Effect of Modified Tapioca Starch on Gel Characteristics of Goose Blood

  • 摘要: 为研究木薯改性淀粉对鹅血凝胶特性的影响,将不同浓度的木薯改性淀粉与鹅血混合,测定鹅血凝胶的保水性、质构、色泽、流变特性、热特性和感官评价等指标。结果表明,木薯改性淀粉添加浓度为0.2%时,保水性与未添加木薯改性淀粉的鹅血相比提高11.14%;咀嚼性是未添加木薯改性淀粉的鹅血的2.07倍;鹅血凝胶的感官评分与未添加木薯改性淀粉的鹅血相比提高45.83%;弹性值是未添加木薯改性淀粉的鹅血的2.71倍。静态流变学分析表明,添加0.2%的木薯改性淀粉,凝胶的表观黏度和触变环面积较小,说明凝胶的塑性和流变稳定性得到改善。通过热力学分析,木薯改性淀粉添加浓度为0.2%时,鹅血凝胶的变性温度与未添加木薯改性淀粉的鹅血相比增加9.2 ℃,热焓是未添加木薯改性淀粉的鹅血的1.03倍,使得鹅血凝胶更稳定。可见0.2%的木薯改性淀粉与鹅血混合能够较好提高鹅血的凝胶特性。

     

    Abstract: To observe the effect of modified tapioca starch on the properties of goose blood gel, modified tapioca starch of different concentrations was mixed with goose blood.
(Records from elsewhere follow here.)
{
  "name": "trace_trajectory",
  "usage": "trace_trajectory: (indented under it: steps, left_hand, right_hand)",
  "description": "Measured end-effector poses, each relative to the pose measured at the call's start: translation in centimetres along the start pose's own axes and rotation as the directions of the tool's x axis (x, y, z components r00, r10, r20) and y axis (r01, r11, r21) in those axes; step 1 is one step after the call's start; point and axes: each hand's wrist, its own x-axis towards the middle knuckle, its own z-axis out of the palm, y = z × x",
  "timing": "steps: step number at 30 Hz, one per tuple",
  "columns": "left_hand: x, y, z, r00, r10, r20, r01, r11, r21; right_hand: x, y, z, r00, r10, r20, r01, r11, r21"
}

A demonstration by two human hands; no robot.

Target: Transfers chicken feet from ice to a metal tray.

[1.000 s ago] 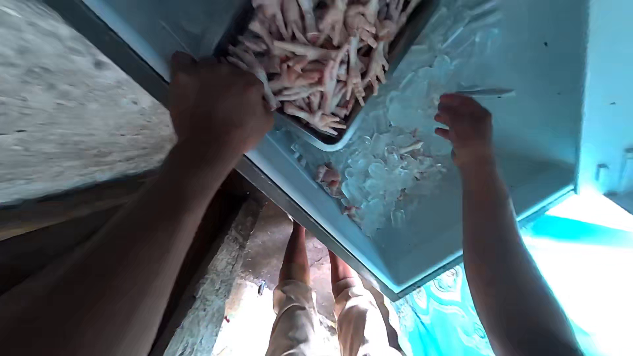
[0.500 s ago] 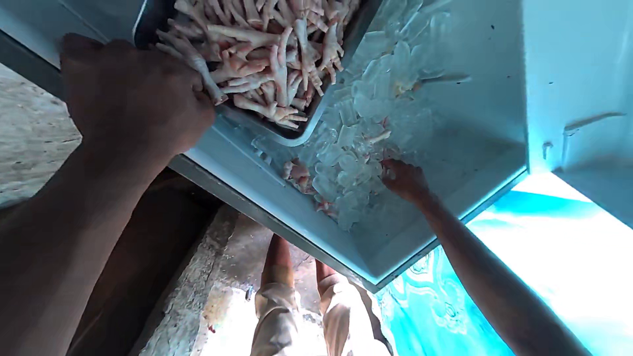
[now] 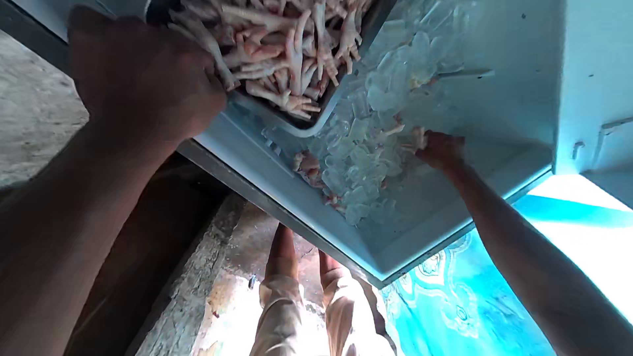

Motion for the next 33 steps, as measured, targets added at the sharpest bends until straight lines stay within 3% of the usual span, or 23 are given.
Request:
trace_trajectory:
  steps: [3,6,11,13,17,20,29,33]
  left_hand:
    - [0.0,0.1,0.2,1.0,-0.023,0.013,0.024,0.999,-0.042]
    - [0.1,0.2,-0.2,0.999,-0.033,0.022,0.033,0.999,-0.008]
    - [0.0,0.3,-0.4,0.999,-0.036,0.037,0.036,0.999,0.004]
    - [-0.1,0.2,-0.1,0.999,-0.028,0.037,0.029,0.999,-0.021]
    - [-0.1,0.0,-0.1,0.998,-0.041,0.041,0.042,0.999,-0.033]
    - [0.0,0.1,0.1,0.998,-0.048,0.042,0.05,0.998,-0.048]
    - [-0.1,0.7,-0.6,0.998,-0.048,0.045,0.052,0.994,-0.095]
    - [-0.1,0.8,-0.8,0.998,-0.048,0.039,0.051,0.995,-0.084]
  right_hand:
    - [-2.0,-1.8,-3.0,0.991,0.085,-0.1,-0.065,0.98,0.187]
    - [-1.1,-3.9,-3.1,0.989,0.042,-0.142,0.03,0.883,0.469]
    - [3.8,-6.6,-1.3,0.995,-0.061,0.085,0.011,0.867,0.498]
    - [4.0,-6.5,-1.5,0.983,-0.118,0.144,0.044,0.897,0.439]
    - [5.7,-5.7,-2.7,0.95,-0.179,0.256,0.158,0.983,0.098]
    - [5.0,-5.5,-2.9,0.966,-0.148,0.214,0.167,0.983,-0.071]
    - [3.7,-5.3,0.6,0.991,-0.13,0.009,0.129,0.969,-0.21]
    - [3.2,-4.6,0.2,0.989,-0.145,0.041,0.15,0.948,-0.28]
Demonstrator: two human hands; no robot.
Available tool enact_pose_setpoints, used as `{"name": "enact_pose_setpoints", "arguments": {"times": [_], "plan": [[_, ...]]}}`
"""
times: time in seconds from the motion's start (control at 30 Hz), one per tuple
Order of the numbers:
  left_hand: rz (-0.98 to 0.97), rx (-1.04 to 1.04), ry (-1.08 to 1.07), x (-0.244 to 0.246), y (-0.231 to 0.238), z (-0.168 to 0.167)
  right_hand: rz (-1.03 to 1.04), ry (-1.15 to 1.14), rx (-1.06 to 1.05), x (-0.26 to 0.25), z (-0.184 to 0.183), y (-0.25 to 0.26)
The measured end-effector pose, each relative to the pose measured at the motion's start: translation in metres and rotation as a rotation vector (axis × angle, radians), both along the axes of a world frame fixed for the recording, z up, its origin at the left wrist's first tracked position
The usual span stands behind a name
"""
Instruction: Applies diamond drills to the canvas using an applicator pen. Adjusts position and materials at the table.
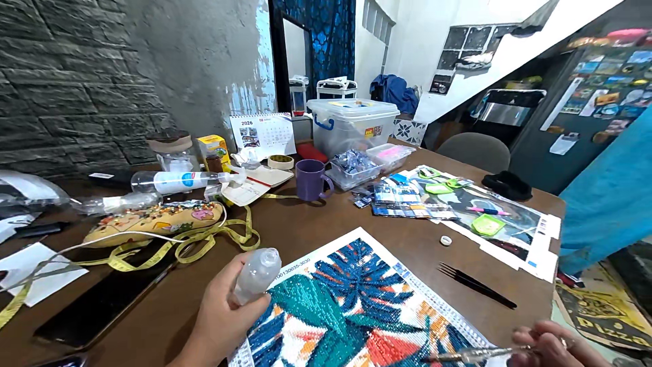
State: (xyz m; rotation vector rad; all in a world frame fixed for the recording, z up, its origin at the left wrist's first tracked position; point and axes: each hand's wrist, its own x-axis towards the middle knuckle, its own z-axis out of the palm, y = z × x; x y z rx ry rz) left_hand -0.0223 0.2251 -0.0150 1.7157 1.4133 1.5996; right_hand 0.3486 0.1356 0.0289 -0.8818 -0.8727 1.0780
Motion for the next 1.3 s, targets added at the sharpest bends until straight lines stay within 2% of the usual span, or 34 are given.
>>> {"name": "enact_pose_setpoints", "arguments": {"times": [0.17,0.4,0.8,1.07,1.3], "plan": [[-0.108,0.117,0.106,0.0,0.0,-0.002,0.051,-0.024,0.069,-0.035,0.024,0.014],[-0.178,0.223,0.231,0.003,0.005,-0.008,0.085,-0.16,0.304,-0.071,0.036,0.026],[-0.23,0.21,0.279,0.005,0.002,0.001,0.125,-0.429,0.662,-0.103,0.067,0.044],[-0.229,0.222,0.276,0.007,0.002,0.001,0.127,-0.687,0.708,-0.118,0.079,0.056],[-0.228,0.235,0.289,0.008,0.003,-0.002,0.122,-0.784,0.707,-0.133,0.071,0.061]]}}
The water holding capacity (WHC), texture, color, rheological properties, thermal properties and sensory evaluation of goose blood gel were measured. The results showed that when it was added 0.2% concentration of modified tapioca starch, the WHC was improved by 11.14% compared with the control, the chewiness was 2.07 times as much as that of concentration addition, the sensory score was improved by 45.83% compared with that of concentration addition and the springiness was 2.71 times that of the control. Static rheological analysis showed that the apparent viscosity and thixotropic ring area of the gel were smallest with addition of 0.2% of modified tapioca starch, which demonstrated the plasticity and rheological stability of the gel was improved.Through thermodynamic analysis, the thermal phase transition temperature (Tm) was improved by 9.2℃ compared with that of concentration addition and the enthalpy (ΔH) was 1.03 times compared with that of concentration addition which made the gels more stable. The result suggested that 0.2% modified tapioca starch mixed with goose blood could significantly improve the gel characteristics of goose blood.